Desert et entraide

Le réveil sonne à 6h pour un départ 30 minutes plus tard. Les kilomètres du matin sont au combien moins consommateurs d’énergie que ceux de l’après-midi. Nous roulons jusqu’à 12h30 sur 75km où les alentours de la route deviennent vraiment désertiques malgré les quelques champs moissonnés. L’odeur des carcasses d’animaux morts viennent embaumer l’air sur notre passage. Dans le premier café que nous trouvons, nous pouvons enfin nous réhydrater, la chaleur devient insupportable pour rouler. Je me surprends à tremper un sucre dans le café au lait de stip, le corps réclame un petit boost mais le bar ne fait pas office de restaurant. Après renseignements, le prochain restaurant est à dix kilomètres, nous allons patienter le temps que la chaleur soit moins assommante.
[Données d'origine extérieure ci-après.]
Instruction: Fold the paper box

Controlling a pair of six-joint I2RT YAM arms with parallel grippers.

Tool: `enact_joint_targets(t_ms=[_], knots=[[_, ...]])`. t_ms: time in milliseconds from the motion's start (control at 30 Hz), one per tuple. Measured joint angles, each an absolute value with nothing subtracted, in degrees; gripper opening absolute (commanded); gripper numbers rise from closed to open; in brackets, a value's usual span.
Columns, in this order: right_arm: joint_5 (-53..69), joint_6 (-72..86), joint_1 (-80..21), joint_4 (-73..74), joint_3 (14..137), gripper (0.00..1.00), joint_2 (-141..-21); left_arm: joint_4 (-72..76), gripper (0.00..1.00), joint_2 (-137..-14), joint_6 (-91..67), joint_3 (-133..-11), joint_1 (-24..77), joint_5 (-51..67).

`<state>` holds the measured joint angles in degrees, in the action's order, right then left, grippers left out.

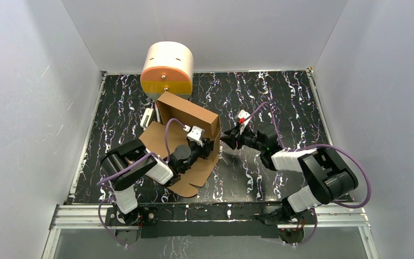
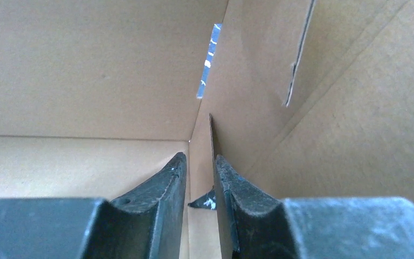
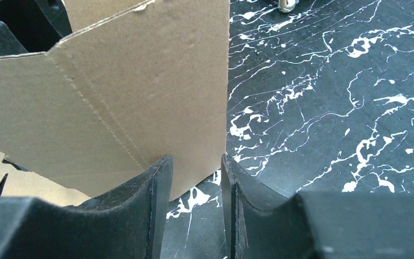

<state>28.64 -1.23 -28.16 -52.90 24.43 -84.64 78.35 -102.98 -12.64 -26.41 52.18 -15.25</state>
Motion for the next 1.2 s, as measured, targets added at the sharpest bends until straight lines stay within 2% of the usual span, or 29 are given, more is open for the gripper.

Nous commençons à discuter avec les locaux installés au bar et apprenons quelques mots en arabe. Le coiffeur à côté du bar nous offre un morceau de son melon jaune bien frais puis ce sont les locaux eux même qui nous font la surprise de nous apporter du pain et un plat de lentilles. Nous n’en revenons pas de la gentillesse de ces gens.
Nous repartons direction le restaurant mais la chaleur est toujours aussi présente, du coup petite pause à l’ombre d’un grand portail brûlant. Je repère les fameuses figues de barbarie sur des cactus en face de la route, un excellent moyen de se réhydrater. Encore une fois, la gentillesse marocaine fait son retour, en effet un monsieur, aussi installé à l’ombre, vient nous aider à cueillir ces fruits remplis de pics et nous les épluchent même.
Nous arrivons enfin à l’aire routière avec le restaurant et nous pouvons déguster une salade et du pain marocain bien sur.
En début de soirée, nous trouvons un lieu tranquil au milieu des oliviers pour notre nuit.